Thuật ngữ AI
Từ điển đầy đủ về Trí tuệ nhân tạo
Masked Language Modeling (MLM)
Pre-training objective where 15% of tokens are randomly masked and the model must predict them using bidirectional context. This technique enables BERT to learn deep contextual representations by forcing the model to understand semantic relationships between words.
Next Sentence Prediction (NSP)
Binary pre-training task where the model predicts whether two given sentences are consecutive in the original text. Although controversial, this objective helps BERT understand inter-sentence relationships for tasks like QA and NLI.
WordPiece Tokenization
Segmentation algorithm that divides words into morphological sub-units to handle unknown vocabulary and optimize representation. This approach allows BERT to efficiently process rare words and neologisms by breaking them down into known tokens.
Self-Attention Mechanism
Fundamental mechanism where each token calculates attention weights relative to all other tokens in the sequence.

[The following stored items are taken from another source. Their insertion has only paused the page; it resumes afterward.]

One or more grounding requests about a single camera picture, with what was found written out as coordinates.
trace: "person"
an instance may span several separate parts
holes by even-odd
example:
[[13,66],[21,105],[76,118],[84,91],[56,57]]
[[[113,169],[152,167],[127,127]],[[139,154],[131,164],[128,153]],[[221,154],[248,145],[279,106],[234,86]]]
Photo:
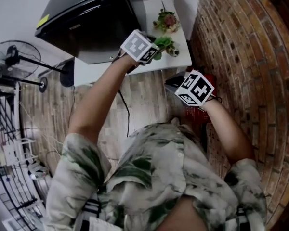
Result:
[[115,173],[104,182],[110,163],[98,136],[125,74],[136,64],[128,55],[112,63],[72,115],[48,192],[45,230],[73,230],[95,193],[98,220],[109,223],[96,230],[265,230],[266,199],[253,146],[217,100],[202,108],[232,165],[224,180],[188,126],[161,123],[126,139]]

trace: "forearm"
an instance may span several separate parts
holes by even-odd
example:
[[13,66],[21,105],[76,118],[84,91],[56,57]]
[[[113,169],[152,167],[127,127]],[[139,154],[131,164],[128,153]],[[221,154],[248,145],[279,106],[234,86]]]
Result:
[[205,102],[203,108],[208,112],[231,164],[244,158],[255,159],[251,142],[225,107],[217,100],[210,100]]
[[71,117],[69,133],[80,133],[97,142],[124,76],[134,64],[129,56],[124,56],[110,65],[77,106]]

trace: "floral shirt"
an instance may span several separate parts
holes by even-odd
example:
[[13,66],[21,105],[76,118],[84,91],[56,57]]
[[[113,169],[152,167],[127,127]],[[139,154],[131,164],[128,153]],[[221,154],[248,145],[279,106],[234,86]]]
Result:
[[225,179],[214,172],[184,125],[153,124],[126,139],[117,170],[96,144],[69,134],[46,203],[45,230],[73,230],[95,194],[98,218],[128,231],[155,230],[182,195],[208,230],[265,230],[266,200],[256,163],[236,162]]

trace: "brick wall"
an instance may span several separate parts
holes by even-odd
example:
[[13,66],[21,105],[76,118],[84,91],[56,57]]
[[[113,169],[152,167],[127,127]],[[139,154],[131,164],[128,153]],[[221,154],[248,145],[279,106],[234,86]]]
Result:
[[[271,228],[289,201],[289,30],[270,0],[199,0],[191,46],[255,146]],[[224,176],[230,165],[211,125],[207,134]]]

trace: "wrist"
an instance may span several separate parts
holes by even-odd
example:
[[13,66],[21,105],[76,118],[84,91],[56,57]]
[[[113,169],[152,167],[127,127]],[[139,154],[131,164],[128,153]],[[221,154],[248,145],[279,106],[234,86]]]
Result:
[[138,62],[136,62],[134,59],[132,59],[128,54],[125,54],[120,58],[120,60],[123,62],[124,66],[127,70],[129,70],[133,66],[137,66]]
[[203,109],[204,111],[208,111],[212,106],[215,105],[216,102],[219,103],[214,98],[208,99],[207,101],[205,101],[205,103],[200,108]]

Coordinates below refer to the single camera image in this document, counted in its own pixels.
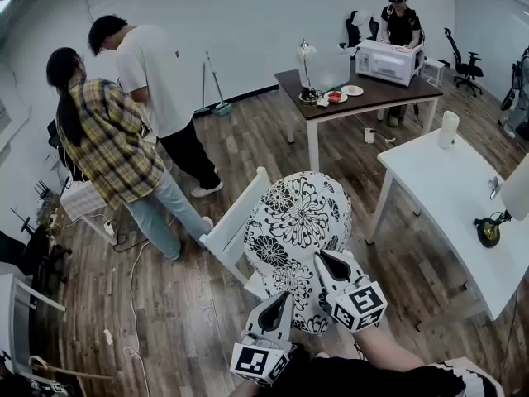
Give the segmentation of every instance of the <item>desk lamp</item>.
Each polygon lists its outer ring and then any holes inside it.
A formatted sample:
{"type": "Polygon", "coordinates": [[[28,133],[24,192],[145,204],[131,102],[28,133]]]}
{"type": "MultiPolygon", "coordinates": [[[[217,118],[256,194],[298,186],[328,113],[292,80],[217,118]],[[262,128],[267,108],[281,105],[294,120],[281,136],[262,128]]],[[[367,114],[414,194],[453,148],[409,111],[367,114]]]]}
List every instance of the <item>desk lamp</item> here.
{"type": "Polygon", "coordinates": [[[297,56],[299,63],[299,77],[302,85],[299,99],[305,104],[316,104],[317,101],[322,98],[322,93],[316,91],[316,89],[312,87],[311,79],[308,75],[308,66],[314,61],[316,54],[317,52],[314,46],[308,44],[303,38],[301,45],[298,47],[297,56]]]}
{"type": "Polygon", "coordinates": [[[492,248],[499,242],[499,226],[502,223],[509,222],[513,218],[522,221],[529,213],[529,155],[525,156],[507,181],[499,184],[498,179],[494,178],[493,181],[489,181],[489,185],[492,189],[490,199],[501,194],[506,210],[496,219],[475,219],[474,225],[477,227],[481,244],[492,248]]]}

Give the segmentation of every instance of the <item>white t-shirt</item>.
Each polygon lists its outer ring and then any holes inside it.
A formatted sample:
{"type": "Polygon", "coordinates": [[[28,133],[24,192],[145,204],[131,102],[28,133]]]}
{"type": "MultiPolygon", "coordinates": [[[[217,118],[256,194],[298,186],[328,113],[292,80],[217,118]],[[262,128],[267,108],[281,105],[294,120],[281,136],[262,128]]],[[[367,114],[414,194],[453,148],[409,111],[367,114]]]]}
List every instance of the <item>white t-shirt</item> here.
{"type": "Polygon", "coordinates": [[[117,70],[126,93],[149,87],[150,101],[143,122],[159,138],[183,130],[191,121],[194,104],[186,92],[185,76],[168,34],[159,26],[138,26],[116,52],[117,70]]]}

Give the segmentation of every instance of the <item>paper towel roll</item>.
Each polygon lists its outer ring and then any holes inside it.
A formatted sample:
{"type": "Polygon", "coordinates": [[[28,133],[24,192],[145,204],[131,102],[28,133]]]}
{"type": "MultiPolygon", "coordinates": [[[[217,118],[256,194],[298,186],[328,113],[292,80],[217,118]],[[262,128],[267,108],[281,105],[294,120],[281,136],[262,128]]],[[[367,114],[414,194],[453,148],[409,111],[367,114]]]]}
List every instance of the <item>paper towel roll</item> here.
{"type": "Polygon", "coordinates": [[[439,147],[447,149],[455,139],[457,127],[460,124],[460,117],[455,113],[446,111],[443,116],[443,123],[439,131],[439,147]]]}

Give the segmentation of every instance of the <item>black and white floral vase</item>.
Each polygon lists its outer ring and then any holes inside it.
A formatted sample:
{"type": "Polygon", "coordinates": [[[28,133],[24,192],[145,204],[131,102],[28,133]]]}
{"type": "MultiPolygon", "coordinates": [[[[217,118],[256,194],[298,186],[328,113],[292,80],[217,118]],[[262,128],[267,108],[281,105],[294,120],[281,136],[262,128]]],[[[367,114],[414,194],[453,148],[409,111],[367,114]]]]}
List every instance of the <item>black and white floral vase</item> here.
{"type": "Polygon", "coordinates": [[[245,228],[245,253],[270,295],[294,298],[293,327],[323,334],[330,318],[325,290],[314,267],[321,249],[342,251],[351,232],[351,205],[339,183],[319,172],[276,182],[261,198],[245,228]]]}

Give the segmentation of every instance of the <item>plaid shirt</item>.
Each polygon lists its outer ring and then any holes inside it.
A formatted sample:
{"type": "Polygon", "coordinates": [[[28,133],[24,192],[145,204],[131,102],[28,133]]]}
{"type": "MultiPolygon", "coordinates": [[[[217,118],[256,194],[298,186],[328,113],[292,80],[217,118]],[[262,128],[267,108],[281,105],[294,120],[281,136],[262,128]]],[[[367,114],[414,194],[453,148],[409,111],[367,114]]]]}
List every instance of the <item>plaid shirt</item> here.
{"type": "Polygon", "coordinates": [[[145,197],[160,184],[164,163],[140,138],[136,103],[117,84],[105,79],[72,80],[70,95],[86,136],[71,144],[60,128],[60,140],[74,163],[90,178],[111,208],[145,197]]]}

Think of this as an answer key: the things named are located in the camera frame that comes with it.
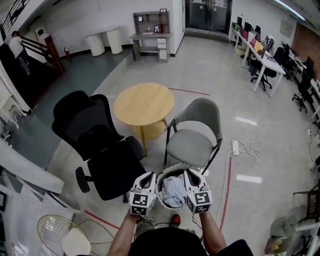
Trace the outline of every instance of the red floor line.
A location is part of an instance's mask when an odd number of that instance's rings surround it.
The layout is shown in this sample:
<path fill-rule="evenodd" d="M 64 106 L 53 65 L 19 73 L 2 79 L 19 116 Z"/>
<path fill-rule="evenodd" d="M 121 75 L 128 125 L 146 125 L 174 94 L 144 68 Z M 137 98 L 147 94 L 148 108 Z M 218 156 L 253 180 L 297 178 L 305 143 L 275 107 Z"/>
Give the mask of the red floor line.
<path fill-rule="evenodd" d="M 170 90 L 175 90 L 175 91 L 182 91 L 182 92 L 188 92 L 188 93 L 202 94 L 202 95 L 210 96 L 210 94 L 202 93 L 202 92 L 198 92 L 198 91 L 193 91 L 193 90 L 182 90 L 182 89 L 175 89 L 175 88 L 169 88 L 169 89 Z"/>
<path fill-rule="evenodd" d="M 222 227 L 224 226 L 224 221 L 225 221 L 226 211 L 227 211 L 229 188 L 230 188 L 230 178 L 231 178 L 231 162 L 232 162 L 232 157 L 230 156 L 228 183 L 227 183 L 227 187 L 226 187 L 226 195 L 225 195 L 225 202 L 224 202 L 224 209 L 223 209 L 223 214 L 222 214 L 222 219 L 221 219 L 220 231 L 222 230 Z"/>
<path fill-rule="evenodd" d="M 118 227 L 118 226 L 116 226 L 116 225 L 113 225 L 113 224 L 111 224 L 110 222 L 105 221 L 104 219 L 102 219 L 102 218 L 100 218 L 100 217 L 92 214 L 91 212 L 89 212 L 89 211 L 87 211 L 87 210 L 84 210 L 84 212 L 85 212 L 86 214 L 90 215 L 91 217 L 97 219 L 98 221 L 101 221 L 101 222 L 103 222 L 104 224 L 109 225 L 110 227 L 113 227 L 113 228 L 115 228 L 115 229 L 117 229 L 117 230 L 120 229 L 120 227 Z"/>

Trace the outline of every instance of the black office chair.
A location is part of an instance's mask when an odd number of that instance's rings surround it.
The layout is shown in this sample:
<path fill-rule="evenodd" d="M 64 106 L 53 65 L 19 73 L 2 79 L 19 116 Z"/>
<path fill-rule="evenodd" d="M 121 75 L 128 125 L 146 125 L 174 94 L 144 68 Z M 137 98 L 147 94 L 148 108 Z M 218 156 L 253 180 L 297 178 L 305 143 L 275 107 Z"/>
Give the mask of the black office chair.
<path fill-rule="evenodd" d="M 74 91 L 63 97 L 54 107 L 52 130 L 70 144 L 87 162 L 91 176 L 85 176 L 81 167 L 76 179 L 83 193 L 90 191 L 88 182 L 94 182 L 102 200 L 123 195 L 133 186 L 137 177 L 145 173 L 140 160 L 145 152 L 139 142 L 129 136 L 125 140 L 113 124 L 106 96 L 87 96 Z"/>
<path fill-rule="evenodd" d="M 304 108 L 305 112 L 308 113 L 308 109 L 305 105 L 305 101 L 309 102 L 310 104 L 314 103 L 310 93 L 308 92 L 311 86 L 311 79 L 314 76 L 314 71 L 310 68 L 305 68 L 302 72 L 302 81 L 298 85 L 298 93 L 295 93 L 292 97 L 292 100 L 296 100 L 299 102 L 300 109 Z"/>
<path fill-rule="evenodd" d="M 251 76 L 257 76 L 257 77 L 254 77 L 254 78 L 251 78 L 251 83 L 254 81 L 254 80 L 257 80 L 258 79 L 258 76 L 259 74 L 255 73 L 256 71 L 261 71 L 261 68 L 262 68 L 262 64 L 259 60 L 252 60 L 250 61 L 250 65 L 251 65 L 251 68 L 250 68 L 250 71 L 251 71 Z M 269 68 L 266 68 L 263 72 L 263 76 L 261 78 L 261 83 L 263 85 L 263 90 L 266 91 L 266 84 L 269 85 L 269 88 L 272 89 L 272 85 L 268 82 L 268 77 L 270 78 L 275 78 L 277 76 L 277 72 L 274 71 L 274 70 L 271 70 Z"/>

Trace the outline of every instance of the gray floor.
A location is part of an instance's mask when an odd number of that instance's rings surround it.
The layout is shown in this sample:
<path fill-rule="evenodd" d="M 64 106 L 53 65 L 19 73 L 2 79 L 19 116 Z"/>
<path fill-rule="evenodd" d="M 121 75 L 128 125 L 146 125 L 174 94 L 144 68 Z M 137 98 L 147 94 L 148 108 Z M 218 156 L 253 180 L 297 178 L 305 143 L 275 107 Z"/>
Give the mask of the gray floor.
<path fill-rule="evenodd" d="M 170 88 L 196 91 L 209 94 L 203 96 L 196 93 L 173 90 L 175 105 L 167 117 L 172 118 L 185 109 L 194 99 L 207 97 L 215 101 L 220 109 L 223 142 L 221 149 L 212 162 L 209 176 L 206 178 L 212 191 L 213 204 L 210 212 L 216 218 L 223 195 L 225 180 L 225 163 L 228 153 L 232 150 L 232 140 L 238 139 L 250 146 L 264 135 L 259 143 L 253 145 L 263 154 L 257 162 L 247 154 L 241 153 L 232 157 L 230 191 L 226 208 L 226 216 L 222 233 L 228 244 L 238 239 L 245 239 L 254 255 L 263 255 L 264 248 L 270 236 L 270 227 L 276 218 L 297 214 L 297 218 L 305 215 L 306 198 L 302 195 L 293 196 L 293 192 L 306 191 L 313 187 L 313 174 L 309 166 L 311 158 L 307 135 L 310 127 L 308 114 L 299 112 L 298 105 L 292 101 L 293 94 L 298 90 L 294 82 L 281 80 L 272 98 L 270 90 L 263 91 L 259 86 L 256 93 L 250 83 L 251 75 L 241 67 L 242 59 L 233 51 L 230 44 L 207 39 L 185 37 L 175 58 L 168 63 L 159 63 L 152 56 L 142 57 L 132 64 L 127 72 L 113 86 L 103 84 L 95 93 L 108 96 L 113 122 L 117 131 L 124 135 L 133 135 L 132 127 L 121 123 L 113 114 L 115 98 L 126 88 L 138 83 L 160 83 Z M 270 79 L 275 84 L 277 78 Z M 205 134 L 215 142 L 214 135 L 208 127 L 197 122 L 186 122 L 178 125 Z M 166 134 L 147 142 L 148 157 L 141 162 L 147 171 L 161 172 L 175 163 L 168 158 L 167 166 L 163 166 Z M 312 144 L 313 157 L 316 147 Z M 87 210 L 107 222 L 120 226 L 128 211 L 128 205 L 121 198 L 102 201 L 93 184 L 91 191 L 83 194 L 76 181 L 75 170 L 82 166 L 89 175 L 87 164 L 65 142 L 61 142 L 49 165 L 48 171 L 65 181 L 61 198 L 73 206 Z M 167 222 L 174 211 L 164 209 L 158 202 L 150 216 L 156 218 L 156 223 Z M 192 222 L 192 214 L 186 207 L 179 210 L 181 228 L 194 229 L 200 236 L 201 231 Z M 76 216 L 75 221 L 86 218 L 86 214 Z M 220 225 L 222 211 L 216 220 Z M 108 237 L 98 228 L 88 227 L 85 230 L 97 240 Z M 94 248 L 95 251 L 106 254 L 107 247 Z"/>
<path fill-rule="evenodd" d="M 107 50 L 99 57 L 93 57 L 87 52 L 72 57 L 71 62 L 63 60 L 65 75 L 50 86 L 27 118 L 19 120 L 19 129 L 11 125 L 13 148 L 39 167 L 48 167 L 61 141 L 51 129 L 56 103 L 76 90 L 92 95 L 110 72 L 131 52 L 131 48 L 124 48 L 123 53 L 113 55 L 111 50 Z"/>

This operation enables BERT to capture long-distance dependencies and create rich contextual representations.
Segment Embeddings
Specialized embeddings that distinguish different segments in the input, typically used to separate sentences A and B in sentence pair tasks. These embeddings allow the model to differentiate the context of each segment.
Transformer Encoder Block
Fundamental computational unit of BERT composed of multi-head attention followed by a feed-forward network with residual connections and normalization. Each block processes the entire sequence simultaneously, preserving global relationships.
Pooling Layer
Final layer that aggregates token representations into a single vector for classification tasks. BERT typically uses the [CLS] token representation or performs mean pooling over all tokens.
Hidden States
High-dimensional vector representations produced at each layer of the Transformer for each token in the sequence. These hidden states progressively capture increasingly abstract semantic features.
Pre-training
Unsupervised training phase on large corpora where BERT learns general linguistic representations via MLM and NSP. This step establishes the knowledge foundations of the model before task-specific fine-tuning.
Encoder-Only Architecture
Structure of BERT using only the encoder blocks of the Transformer, unlike encoder-decoder models. This architecture is optimized for text understanding and classification tasks.
[CLS] Token
Special token added at the beginning of each input sequence whose final representation is used for classification tasks. This token aggregates the contextual information of the entire sequence to make global-level decisions.